Laura had wanted to include hilarious writer Larry Doyle in her list of new “virtual” “friends” except that Laura was afraid she was going to come off looking like a big name dropper. I mean, she’s already afraid she’s looking like a big name dropper blabbing about all her new friends but since she got an email from Larry Doyle last night (ok, so it was a group email sent to lots and lots of people) she figures at least he won’t think she’s some self-aggrandizer, off bloviating and branticizing about him.
But enough about Laura The Occasional Name-Dropper, Laura The Fearer of Fraudulence, Laura The Long-Winded Branter. This posting is about someone other than herself and she thinks it’s high time she get to the point already.
The first point is: Larry Doyle is hilarious. He used to live in New York and write for magazines (including the New Yorker to which he still contributes humor pieces) (and Esquire, GQ, Spy, and National Lampoon) and then he moved to Los Angeles where he wrote various episodes of “The Simpsons” and several screenplays for movies that were actually made (<---very unusual). Laura doesn't want to get too bogged down in his bio (you can check his website for all the exact particulars) because she wants to get to the other points in a timely fashion.
The second point is: Larry Doyle has written a novel. His first novel. A novel called I LOVE YOU, BETH COOPER which is about a boy who confesses his love for Beth Cooper from the podium during his high-school valedictory graduation speech (needless to say, madness ensues). Laura recently heard about Larry Doyle’s novel on myspace, where she has been obsessively trolling for friends for over a month now (and only has 640 friends whereas Larry Doyle who has been on myspace for about the same time has over 1350 friends! It’s so unfair!)
The third point: I LOVE YOU, BETH COOPER is hilarious. At least, the first chapter is and Laura has no doubt that the rest of the novel is just as good. Laura would love to continue to make it appear that she somehow got special access to this first chapter because of her name-droppable connection to Larry Doyle but unfortunately she can’t since anyone who goes to his website will see that the first chapter is posted and available to anyone to read.
The fourth point: Not only is the opening chapter hilarious, but the advance praise for the book is also hilarious. So much so, in fact, that Laura can’t remember a time when she’s ever read a blurb as completely hilarious as this one from Vanity Fair:
“In the flagrantly funny I Love You, Beth Cooper, Larry Doyle gives the coming-of-age novel a swirly.”

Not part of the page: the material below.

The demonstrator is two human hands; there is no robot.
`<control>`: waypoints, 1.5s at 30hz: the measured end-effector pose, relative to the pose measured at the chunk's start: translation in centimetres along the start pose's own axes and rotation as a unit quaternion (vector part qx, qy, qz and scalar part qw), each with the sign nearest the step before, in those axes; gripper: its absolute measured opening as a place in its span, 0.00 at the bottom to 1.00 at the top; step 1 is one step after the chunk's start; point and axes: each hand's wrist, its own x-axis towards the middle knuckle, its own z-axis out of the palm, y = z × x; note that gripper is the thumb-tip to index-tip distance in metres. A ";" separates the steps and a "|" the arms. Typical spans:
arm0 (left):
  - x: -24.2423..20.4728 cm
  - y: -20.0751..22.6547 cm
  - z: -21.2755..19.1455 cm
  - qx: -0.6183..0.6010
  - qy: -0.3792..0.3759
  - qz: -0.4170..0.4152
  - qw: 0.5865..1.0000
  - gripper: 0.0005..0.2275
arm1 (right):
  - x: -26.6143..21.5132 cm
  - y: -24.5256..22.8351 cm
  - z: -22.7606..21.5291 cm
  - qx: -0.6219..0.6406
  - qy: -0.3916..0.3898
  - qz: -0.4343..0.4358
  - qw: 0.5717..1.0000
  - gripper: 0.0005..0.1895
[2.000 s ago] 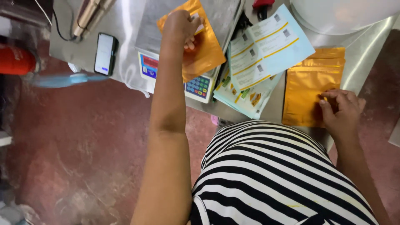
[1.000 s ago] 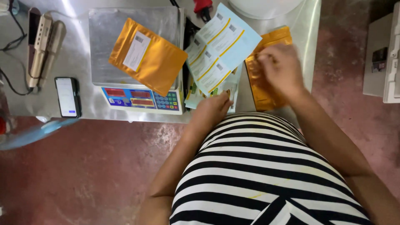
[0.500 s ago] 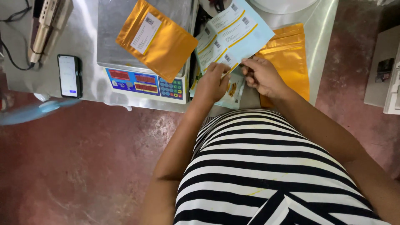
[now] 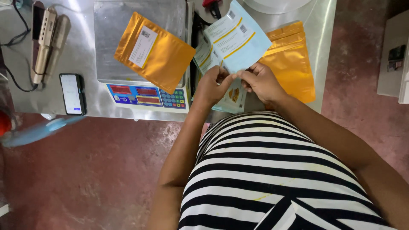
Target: Sorting through a bin of packets and applying adhesive labels to gold-colored pouches
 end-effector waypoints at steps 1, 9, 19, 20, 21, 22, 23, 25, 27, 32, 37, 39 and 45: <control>0.0 0.0 0.0 0.000 0.006 -0.008 1.000 0.17 | -0.1 -0.3 0.1 -0.016 -0.003 -0.008 1.000 0.06; -0.3 -0.6 -0.9 -0.101 -0.017 -0.016 0.995 0.10 | 0.2 -0.2 -0.3 -0.071 -0.034 -0.045 0.996 0.07; -2.3 -0.8 -3.3 -0.220 0.004 -0.025 0.975 0.05 | 1.6 0.1 -0.5 -0.031 0.037 -0.049 0.998 0.07; -2.6 -1.1 -3.6 -0.247 0.012 -0.021 0.969 0.04 | 1.7 0.3 -0.7 -0.020 0.044 -0.048 0.998 0.07; -3.1 -0.8 -4.4 -0.248 0.008 -0.021 0.969 0.04 | 1.9 0.4 -0.8 -0.019 0.047 -0.048 0.998 0.07; -3.6 -0.5 -5.2 -0.260 0.009 -0.024 0.965 0.03 | 2.1 0.5 -0.9 -0.019 0.052 -0.044 0.998 0.08; -4.1 -0.3 -6.2 -0.272 0.012 -0.027 0.962 0.02 | 2.4 0.6 -1.0 -0.019 0.054 -0.041 0.998 0.08; -5.7 1.9 -7.6 -0.279 0.023 0.001 0.960 0.01 | 1.8 -0.7 -0.4 -0.023 0.057 -0.038 0.997 0.08; -7.3 4.1 -9.3 -0.285 0.035 0.029 0.957 0.01 | 1.8 -0.9 -0.4 -0.027 0.060 -0.036 0.997 0.08; -11.2 7.3 -11.3 -0.316 0.090 0.146 0.933 0.02 | 0.9 -1.9 -1.0 -0.079 -0.005 0.017 0.997 0.14; -12.6 10.9 -10.8 -0.283 0.070 0.173 0.941 0.03 | -1.7 -5.0 -4.2 -0.098 -0.071 0.020 0.992 0.13; -12.7 11.9 -9.6 -0.248 0.058 0.184 0.949 0.03 | -2.2 -5.3 -6.9 -0.106 -0.076 -0.008 0.991 0.15; -12.1 13.3 -6.4 -0.233 0.021 0.168 0.958 0.06 | -6.9 -6.2 -14.9 -0.356 -0.049 -0.297 0.885 0.11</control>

Laura needs to take a few seconds away from Larry Doyle to explain why she finds this blurb so fantastic. Because of the word swirly. Not everyone knows what a swirly is which always amazes Laura since swirlies — or, to be more exactly, the threat of receiving a swirly — were always in the forefront of her mind during junior high school. A swirly, for those lucky enough to never have been afraid of getting one, is when a tough kid drags a gweeby kid into the school bathroom and proceeds to force the gweeby kid’s head into the toilet and then flush the toilet creating the appearance of a soft-serve style ice-cream cone out of the gweeby kid’s hair. (In fact, Laura’s been seriously considering starting a self-help group for swirly survivors, which is neither here nor there at this particular moment in time.)
The fifth point is: Laura once had Larry Doyle over to her apartment for dinner with a few other friends back when she lived in New York. It was, in fact, a New Year’s Eve dinner, though very informal (Laura, like The Barefoot Contessa, has always been passionately committed to “relaxed entertaining”) and a friend of hers brought her friend Larry as a guest. Laura can’t recall much more from that night except what Larry recently reminded her of during a brief exchange of myspace emails — that she had spent a good portion of the evening telling tales out of school about various high profile authors she had traveled with. Laura was both horrified and delighted by this bit of trivia: horrified, because she can’t believe she’s still dining out on all her old stories of traveling with horrible authors and delighted because after all these years Larry Doyle remembered the particulars of those horrible authors! As always, Laura finds such encounters with “old acquaintances” to be bittersweet, though this one is decidedly more sweet than bitter.
The sixth and final point is this: There is a photo of a chimp on Larry Doyle’s website where a photo of him should be. While Laura believes in very few things in life, she absolutely believes that anyone who posts a photo on their website of a chimp instead of their actual author photo should be applauded and celebrated. (In fact, Laura would be tempted to change her author photo to a chimp-shot if she could but she can’t since everyone would know that she was copying Larry Doyle and was thus a loser.) And so she hopes everyone will get their copy of I LOVE YOU, BETH COOPER when it comes out about two weeks from now in early May.